What needs to be done - All the data must be output exactly as given.

Provided material -
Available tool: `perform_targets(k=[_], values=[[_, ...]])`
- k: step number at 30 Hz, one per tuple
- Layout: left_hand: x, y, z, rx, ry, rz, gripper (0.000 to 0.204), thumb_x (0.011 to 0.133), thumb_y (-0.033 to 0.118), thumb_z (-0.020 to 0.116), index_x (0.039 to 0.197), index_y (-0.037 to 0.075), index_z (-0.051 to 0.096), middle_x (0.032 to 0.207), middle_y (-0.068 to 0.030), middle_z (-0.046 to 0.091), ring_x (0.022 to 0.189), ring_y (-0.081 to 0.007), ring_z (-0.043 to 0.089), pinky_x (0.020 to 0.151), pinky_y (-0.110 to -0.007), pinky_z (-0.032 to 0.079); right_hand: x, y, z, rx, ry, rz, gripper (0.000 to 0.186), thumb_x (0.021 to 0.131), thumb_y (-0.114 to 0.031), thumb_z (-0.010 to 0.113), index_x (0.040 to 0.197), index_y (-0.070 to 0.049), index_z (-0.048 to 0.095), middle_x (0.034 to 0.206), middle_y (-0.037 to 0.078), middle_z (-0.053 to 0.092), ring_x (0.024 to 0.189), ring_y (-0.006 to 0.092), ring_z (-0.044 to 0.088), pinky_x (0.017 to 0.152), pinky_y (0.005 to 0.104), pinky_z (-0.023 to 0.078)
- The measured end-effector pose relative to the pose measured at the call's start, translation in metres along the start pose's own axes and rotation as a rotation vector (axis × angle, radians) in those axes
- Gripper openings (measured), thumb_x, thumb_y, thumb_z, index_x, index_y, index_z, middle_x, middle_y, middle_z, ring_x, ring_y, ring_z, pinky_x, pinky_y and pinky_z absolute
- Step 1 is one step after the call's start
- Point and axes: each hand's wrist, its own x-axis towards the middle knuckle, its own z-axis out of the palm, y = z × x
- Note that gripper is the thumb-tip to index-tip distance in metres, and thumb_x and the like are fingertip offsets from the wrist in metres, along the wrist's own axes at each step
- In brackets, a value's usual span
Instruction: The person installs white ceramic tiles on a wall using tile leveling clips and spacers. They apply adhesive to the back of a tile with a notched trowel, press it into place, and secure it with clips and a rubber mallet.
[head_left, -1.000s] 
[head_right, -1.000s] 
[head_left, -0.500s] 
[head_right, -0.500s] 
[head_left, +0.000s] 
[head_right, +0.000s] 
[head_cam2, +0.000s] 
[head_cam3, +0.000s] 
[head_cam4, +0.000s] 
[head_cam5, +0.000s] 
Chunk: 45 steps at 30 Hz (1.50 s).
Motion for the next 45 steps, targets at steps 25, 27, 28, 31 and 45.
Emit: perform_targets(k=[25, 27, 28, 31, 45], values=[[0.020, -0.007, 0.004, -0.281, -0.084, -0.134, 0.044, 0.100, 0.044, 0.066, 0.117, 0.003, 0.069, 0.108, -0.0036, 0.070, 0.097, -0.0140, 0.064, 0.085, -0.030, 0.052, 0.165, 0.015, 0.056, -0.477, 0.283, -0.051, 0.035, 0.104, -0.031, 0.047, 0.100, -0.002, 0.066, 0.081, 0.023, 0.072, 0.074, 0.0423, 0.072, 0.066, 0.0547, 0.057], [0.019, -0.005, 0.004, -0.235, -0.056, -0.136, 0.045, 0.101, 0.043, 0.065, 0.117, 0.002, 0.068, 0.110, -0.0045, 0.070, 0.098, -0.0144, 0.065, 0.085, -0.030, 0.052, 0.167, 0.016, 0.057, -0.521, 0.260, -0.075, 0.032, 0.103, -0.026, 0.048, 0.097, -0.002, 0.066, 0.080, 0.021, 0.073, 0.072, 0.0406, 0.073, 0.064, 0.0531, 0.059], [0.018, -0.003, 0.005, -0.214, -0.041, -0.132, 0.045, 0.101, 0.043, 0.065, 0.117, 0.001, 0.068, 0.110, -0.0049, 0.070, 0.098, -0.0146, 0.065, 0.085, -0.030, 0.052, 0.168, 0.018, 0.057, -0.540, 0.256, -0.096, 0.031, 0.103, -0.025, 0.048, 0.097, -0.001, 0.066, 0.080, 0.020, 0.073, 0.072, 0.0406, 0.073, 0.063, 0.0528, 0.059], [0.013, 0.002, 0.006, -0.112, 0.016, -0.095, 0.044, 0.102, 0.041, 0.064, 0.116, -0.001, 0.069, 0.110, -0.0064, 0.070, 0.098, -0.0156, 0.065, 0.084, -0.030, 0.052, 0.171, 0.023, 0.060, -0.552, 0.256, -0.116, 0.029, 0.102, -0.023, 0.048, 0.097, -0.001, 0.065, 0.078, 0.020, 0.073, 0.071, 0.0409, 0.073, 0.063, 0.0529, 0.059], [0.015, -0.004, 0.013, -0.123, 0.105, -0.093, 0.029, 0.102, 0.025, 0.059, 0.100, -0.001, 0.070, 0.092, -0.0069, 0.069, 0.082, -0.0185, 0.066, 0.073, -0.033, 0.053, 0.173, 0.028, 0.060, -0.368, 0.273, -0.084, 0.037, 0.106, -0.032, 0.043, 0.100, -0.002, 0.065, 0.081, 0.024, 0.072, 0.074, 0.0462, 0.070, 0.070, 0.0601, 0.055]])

Task result -
Available tool: `perform_targets(k=[_], values=[[_, ...]])`
- k: step number at 30 Hz, one per tuple
- Layout: left_hand: x, y, z, rx, ry, rz, gripper (0.000 to 0.204), thumb_x (0.011 to 0.133), thumb_y (-0.033 to 0.118), thumb_z (-0.020 to 0.116), index_x (0.039 to 0.197), index_y (-0.037 to 0.075), index_z (-0.051 to 0.096), middle_x (0.032 to 0.207), middle_y (-0.068 to 0.030), middle_z (-0.046 to 0.091), ring_x (0.022 to 0.189), ring_y (-0.081 to 0.007), ring_z (-0.043 to 0.089), pinky_x (0.020 to 0.151), pinky_y (-0.110 to -0.007), pinky_z (-0.032 to 0.079); right_hand: x, y, z, rx, ry, rz, gripper (0.000 to 0.186), thumb_x (0.021 to 0.131), thumb_y (-0.114 to 0.031), thumb_z (-0.010 to 0.113), index_x (0.040 to 0.197), index_y (-0.070 to 0.049), index_z (-0.048 to 0.095), middle_x (0.034 to 0.206), middle_y (-0.037 to 0.078), middle_z (-0.053 to 0.092), ring_x (0.024 to 0.189), ring_y (-0.006 to 0.092), ring_z (-0.044 to 0.088), pinky_x (0.017 to 0.152), pinky_y (0.005 to 0.104), pinky_z (-0.023 to 0.078)
- The measured end-effector pose relative to the pose measured at the call's start, translation in metres along the start pose's own axes and rotation as a rotation vector (axis × angle, radians) in those axes
- Gripper openings (measured), thumb_x, thumb_y, thumb_z, index_x, index_y, index_z, middle_x, middle_y, middle_z, ring_x, ring_y, ring_z, pinky_x, pinky_y and pinky_z absolute
- Step 1 is one step after the call's start
- Point and axes: each hand's wrist, its own x-axis towards the middle knuckle, its own z-axis out of the palm, y = z × x
- Note that gripper is the thumb-tip to index-tip distance in metres, and thumb_x and the like are fingertip offsets from the wrist in metres, along the wrist's own axes at each step
- In brackets, a value's usual span
Instruction: The person installs white ceramic tiles on a wall using tile leveling clips and spacers. They apply adhesive to the back of a tile with a notched trowel, press it into place, and secure it with clips and a rubber mallet.
[head_left, -1.000s] 
[head_right, -1.000s] 
[head_left, -0.500s] 
[head_right, -0.500s] 
[head_left, +0.000s] 
[head_right, +0.000s] 
[head_cam2, +0.000s] 
[head_cam3, +0.000s] 
[head_cam4, +0.000s] 
[head_cam5, +0.000s] 
Chunk: 45 steps at 30 Hz (1.50 s).
Motion for the next 45 steps, targets at steps 25, 27, 28, 31 and 45.
Emit: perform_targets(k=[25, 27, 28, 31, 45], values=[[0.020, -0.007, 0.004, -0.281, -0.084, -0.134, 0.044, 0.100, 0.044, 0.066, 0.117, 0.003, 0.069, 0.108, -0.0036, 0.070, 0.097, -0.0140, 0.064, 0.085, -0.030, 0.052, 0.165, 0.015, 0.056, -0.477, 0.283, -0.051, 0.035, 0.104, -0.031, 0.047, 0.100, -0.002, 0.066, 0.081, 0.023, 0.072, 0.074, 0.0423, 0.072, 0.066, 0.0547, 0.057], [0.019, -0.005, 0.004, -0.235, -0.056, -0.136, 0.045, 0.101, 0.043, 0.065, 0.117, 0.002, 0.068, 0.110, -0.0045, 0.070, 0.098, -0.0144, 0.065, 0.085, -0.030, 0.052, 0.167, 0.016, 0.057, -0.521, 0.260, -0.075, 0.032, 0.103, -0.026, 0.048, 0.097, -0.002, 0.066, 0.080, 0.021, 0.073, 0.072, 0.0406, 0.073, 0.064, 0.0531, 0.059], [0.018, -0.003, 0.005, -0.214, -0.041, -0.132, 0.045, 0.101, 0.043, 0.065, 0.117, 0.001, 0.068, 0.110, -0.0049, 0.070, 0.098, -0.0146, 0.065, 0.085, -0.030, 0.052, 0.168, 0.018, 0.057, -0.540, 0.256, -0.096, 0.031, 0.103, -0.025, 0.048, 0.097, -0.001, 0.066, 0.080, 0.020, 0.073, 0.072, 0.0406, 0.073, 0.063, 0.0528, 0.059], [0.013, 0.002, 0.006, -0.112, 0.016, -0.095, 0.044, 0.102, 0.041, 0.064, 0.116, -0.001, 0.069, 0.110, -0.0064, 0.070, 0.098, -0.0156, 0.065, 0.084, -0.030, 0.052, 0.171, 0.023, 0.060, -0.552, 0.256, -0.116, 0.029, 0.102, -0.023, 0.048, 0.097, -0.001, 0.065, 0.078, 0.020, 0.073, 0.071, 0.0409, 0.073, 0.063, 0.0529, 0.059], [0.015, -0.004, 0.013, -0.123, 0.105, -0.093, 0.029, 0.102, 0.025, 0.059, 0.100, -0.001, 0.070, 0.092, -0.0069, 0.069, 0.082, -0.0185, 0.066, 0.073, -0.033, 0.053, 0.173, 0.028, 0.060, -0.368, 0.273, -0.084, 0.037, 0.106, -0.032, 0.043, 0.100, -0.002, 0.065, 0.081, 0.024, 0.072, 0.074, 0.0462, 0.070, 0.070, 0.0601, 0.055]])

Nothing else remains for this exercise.